During the 10-year follow-up period, 651 patients diagnosed with IBD were monitored (of whom 334, or 51.3%, were males, and 317, or 48.7%, were females). Of all the patients, 346 (53.1%) had been diagnosed with ulcerative colitis (UC), 292 (44.9%) with Crohn’s disease (CD), and 13 (2%) with indeterminate colitis (IC). We observed 440 newly diagnosed patients with IBD: 240 (54.5%) with UC, 190 (43.2%) with CD, and 10 (2.3%) with IC. The mean annual crude incidence rates were found to be 9.01/100000 population for IBD [95% confidence interval (CI): 8.17-9.85], with 4.91/100000 (95%CI: 4.29-5.54) for UC and 3.89/100000 (95%CI: 3.34-4.44) for CD. Calculated IBD prevalence in 2019 was 146.64/100000 (95%CI: 128.09-165.19), with 77.94/100000 (95%CI: 68.08-87.70) for UC and 65.77/100000 (95%CI: 54.45-74.1) for CD. The average annual IBD percentage change was 0.79% (95%CI: 0.60-0.88), with -2.82% (95%CI: -2.67 to -2.97) for UC and 6.92% (95%CI: 6.64-7.20) for CD. During the study period, 24,509 distal endoscopic procedures were performed. The incidence of IBD was 3.16/100 examinations (95%CI: 2.86-3.45) or 1.72/100 examinations (95%CI: 1.5-1.94) for UC and 1.36/100 examinations (95%CI: 1.17-1.56) for CD.
Trends in the incidence and prevalence of IBD in Tuzla Canton are similar to Eastern European averages, although there are significant epidemiological differences within geographically close and demographically similar areas.

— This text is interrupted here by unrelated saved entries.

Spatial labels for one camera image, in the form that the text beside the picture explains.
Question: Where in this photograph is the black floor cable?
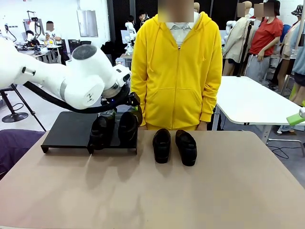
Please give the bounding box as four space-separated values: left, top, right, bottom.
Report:
271 143 305 159

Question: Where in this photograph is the seated person in white shirt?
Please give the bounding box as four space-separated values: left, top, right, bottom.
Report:
39 21 62 46

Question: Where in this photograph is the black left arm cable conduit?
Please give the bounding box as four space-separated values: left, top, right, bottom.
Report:
23 81 141 114

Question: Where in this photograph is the black tripod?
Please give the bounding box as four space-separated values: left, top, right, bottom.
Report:
0 83 47 132

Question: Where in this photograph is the white wall panel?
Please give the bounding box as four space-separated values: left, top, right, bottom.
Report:
76 10 99 38

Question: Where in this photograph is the white folding table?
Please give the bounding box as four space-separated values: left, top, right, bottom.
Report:
215 75 305 151

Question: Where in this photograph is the black leather dress shoe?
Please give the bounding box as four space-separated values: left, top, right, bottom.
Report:
118 108 143 146
90 114 116 151

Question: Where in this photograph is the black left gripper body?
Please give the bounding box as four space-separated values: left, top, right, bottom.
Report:
101 92 131 112

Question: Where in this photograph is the person in yellow hoodie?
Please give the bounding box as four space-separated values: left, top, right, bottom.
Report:
130 0 224 131

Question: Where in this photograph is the person's left forearm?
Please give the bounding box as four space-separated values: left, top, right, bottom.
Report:
200 78 223 123

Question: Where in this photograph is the black and white robot rig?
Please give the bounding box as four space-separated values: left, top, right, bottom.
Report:
23 10 46 42

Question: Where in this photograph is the black chunky loafer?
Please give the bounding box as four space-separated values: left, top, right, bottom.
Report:
152 128 172 164
175 129 198 167

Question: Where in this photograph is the black light stand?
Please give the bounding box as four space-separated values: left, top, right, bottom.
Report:
237 20 254 77

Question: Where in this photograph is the figure in red shirt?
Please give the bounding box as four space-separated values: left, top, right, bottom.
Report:
247 0 284 84

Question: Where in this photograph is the cluttered workbench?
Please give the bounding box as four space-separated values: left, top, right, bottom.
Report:
14 44 64 65

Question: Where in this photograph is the purple cloth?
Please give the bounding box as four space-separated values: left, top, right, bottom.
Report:
0 130 46 176

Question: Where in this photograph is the black bag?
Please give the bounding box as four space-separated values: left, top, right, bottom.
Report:
101 42 112 57

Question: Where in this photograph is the mannequin in beige coat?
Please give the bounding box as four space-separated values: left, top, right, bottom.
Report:
223 1 253 77

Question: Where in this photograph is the person's right forearm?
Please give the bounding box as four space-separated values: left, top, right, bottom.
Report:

Core Tip: The greatest gap in knowledge about the epidemiological picture of inflammatory bowel disease relates to developing countries, such as those in Eastern Europe. The heterogeneity between the results among the few available epidemiological studies concerning Eastern Europe is intriguing. Therefore, we aimed to perform a follow-up review of inflammatory bowel disease epidemiology in the Tuzla Canton of Bosnia-Herzegovina during a 10-year period (2009-2019).